Why real life beats headsets right now.
Why real life beats headsets right now.
In 2020 we power washed Amazon packages, relearned how to wash our hands, and figured out what six feet apart meant. Screens took over daily life, from work to holidays.
In the middle of all this, one promise grew louder, the metaverse.
Quick recap. The metaverse is a virtual world where people interact in a shared 3D space. Avatars, digital goods, virtual offices, concerts, meetings. A grand (but cold) vision for life online.
In 2021 Facebook changed its name to Meta, and Mark Zuckerberg announced a full blown commitment to building a metaverse. Big brands jumped in. Nike bought studios and filed trademarks. Startups pitched virtual malls and classrooms. VC cash poured in.
A few years later (make car screeching sound), Disney shut down its metaverse division during layoffs. Other companies pulled budgets. Even Facebook shifted focus to AI. The hype cooled. Ice cold.
I asked Pablos Holman, author of Deep Future: Creating Technology That Matters why the metaverse failed.
He is an inventor and futurist who works on energy, food, and health. Pablos sees promise in new tech, while staying grounded in human behavior.
His take is simple. The metaverse no longer waits for a breakthrough. Builders assemble the parts today. Graphics, headsets, networks, game engines, identity layers. The missing part is desire.
Most dreams for shared virtual worlds are possible, but audiences still feel lukewarm. Pablos calls this a demand problem, not a tech problem.
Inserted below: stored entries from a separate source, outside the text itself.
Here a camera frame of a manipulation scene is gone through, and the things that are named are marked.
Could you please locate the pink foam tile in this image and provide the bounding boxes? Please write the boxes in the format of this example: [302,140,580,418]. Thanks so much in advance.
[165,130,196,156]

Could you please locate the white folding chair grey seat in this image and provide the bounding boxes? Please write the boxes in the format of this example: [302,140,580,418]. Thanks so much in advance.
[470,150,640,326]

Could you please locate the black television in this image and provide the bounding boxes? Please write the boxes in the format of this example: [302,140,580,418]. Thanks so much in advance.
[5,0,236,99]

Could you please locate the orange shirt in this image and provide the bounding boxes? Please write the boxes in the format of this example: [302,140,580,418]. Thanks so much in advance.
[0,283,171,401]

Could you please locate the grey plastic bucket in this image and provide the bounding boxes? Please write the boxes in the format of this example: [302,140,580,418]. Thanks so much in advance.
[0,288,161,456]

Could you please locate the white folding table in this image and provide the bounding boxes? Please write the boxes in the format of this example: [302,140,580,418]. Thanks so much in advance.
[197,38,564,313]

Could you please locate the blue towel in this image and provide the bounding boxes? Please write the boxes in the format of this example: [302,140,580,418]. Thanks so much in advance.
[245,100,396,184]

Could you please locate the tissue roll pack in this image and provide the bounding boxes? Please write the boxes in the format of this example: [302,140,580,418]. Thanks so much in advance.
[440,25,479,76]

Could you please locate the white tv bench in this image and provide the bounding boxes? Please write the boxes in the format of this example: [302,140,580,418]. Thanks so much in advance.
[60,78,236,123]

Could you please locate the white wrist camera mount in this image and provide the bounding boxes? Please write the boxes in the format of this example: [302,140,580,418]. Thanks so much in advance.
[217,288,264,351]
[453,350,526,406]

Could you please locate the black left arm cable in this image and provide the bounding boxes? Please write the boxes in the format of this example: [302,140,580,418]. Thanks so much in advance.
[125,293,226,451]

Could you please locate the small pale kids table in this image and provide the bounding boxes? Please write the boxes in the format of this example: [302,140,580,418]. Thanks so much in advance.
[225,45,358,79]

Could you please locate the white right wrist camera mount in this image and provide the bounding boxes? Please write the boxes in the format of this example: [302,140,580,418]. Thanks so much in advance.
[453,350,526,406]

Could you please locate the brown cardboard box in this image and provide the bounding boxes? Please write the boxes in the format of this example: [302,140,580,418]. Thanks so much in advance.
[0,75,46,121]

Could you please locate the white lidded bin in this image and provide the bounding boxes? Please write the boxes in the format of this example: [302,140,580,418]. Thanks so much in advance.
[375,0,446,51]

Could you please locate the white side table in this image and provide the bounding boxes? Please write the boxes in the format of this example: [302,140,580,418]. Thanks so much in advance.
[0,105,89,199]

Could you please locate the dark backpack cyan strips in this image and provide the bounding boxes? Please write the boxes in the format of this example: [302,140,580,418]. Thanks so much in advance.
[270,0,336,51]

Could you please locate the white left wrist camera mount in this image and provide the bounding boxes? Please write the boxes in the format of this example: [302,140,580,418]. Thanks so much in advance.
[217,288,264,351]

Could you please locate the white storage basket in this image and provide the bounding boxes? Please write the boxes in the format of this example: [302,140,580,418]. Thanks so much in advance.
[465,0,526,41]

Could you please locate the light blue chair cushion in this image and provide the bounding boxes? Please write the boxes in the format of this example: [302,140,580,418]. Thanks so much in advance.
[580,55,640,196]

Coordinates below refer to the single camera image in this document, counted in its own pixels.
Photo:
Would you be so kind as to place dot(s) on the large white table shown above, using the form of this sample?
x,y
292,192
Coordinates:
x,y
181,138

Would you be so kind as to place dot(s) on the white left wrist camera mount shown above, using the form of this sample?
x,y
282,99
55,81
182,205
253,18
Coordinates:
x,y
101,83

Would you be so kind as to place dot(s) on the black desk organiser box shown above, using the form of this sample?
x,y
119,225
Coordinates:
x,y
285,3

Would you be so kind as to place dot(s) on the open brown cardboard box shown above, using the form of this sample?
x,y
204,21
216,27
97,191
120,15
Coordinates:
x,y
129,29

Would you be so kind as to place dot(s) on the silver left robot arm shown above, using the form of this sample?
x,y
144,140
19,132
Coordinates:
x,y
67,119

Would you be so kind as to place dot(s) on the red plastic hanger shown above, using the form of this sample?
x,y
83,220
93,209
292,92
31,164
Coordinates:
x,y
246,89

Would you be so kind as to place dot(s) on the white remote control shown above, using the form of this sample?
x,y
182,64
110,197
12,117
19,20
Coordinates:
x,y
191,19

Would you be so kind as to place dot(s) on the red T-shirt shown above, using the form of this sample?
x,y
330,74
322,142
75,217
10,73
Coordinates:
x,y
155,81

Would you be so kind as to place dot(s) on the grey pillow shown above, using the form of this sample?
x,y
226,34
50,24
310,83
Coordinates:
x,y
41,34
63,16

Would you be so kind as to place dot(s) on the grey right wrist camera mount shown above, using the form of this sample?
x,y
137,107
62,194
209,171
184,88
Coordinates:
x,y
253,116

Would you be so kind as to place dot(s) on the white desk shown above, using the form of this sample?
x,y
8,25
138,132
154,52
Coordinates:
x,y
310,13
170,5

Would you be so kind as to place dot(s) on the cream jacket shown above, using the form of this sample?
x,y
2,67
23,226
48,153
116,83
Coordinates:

People choose real life. YAY!
Turns out we crave more than pixels. Eyes want daylight. Ears want live laughter. Hands want a real handshake. A walk with a friend lifts mood in a way a news feed delivers. Sleep improves after a workout with teammates. A phone buzz never matches that charge.
Lockdowns broke routine. Social skills rusted. Work moved into home offices and stayed longer than expected. Many people built habits around convenience and isolation. Attention drifted from neighborhoods to notifications. Energy dropped.
But that changed. Quickly.
“People want to live in meat space,” Pablos says. The line sounds simple, and it explains behavior better than any forecast. When given a choice, people go where meaning lives, with friends, movement, and sun on skin.
Build tech that helps real life. Treat VR and AR as tools, not the finish line. Use them for training, practice, rehab, field support, and art. Then send ’em back outside better than they went in.
Let’s keep it simple and real. Step outside for twenty minutes each day with no headphones. Text a friend and lock a walk or coffee. Pick one analog hobby, cards, sketching, or a film camera. Try one small physical challenge, ten hill sprints or a new yoga pose.
Pablos’ nudge is straightforward. Get out of the house. Make friends. Strap on wheels and risk a small spill. Touch grass. Do this for a week and feel mood, energy, and ideas lift.
Meat space wins right now. Build for this world. Live in this world. Use technology to support the next good day outside.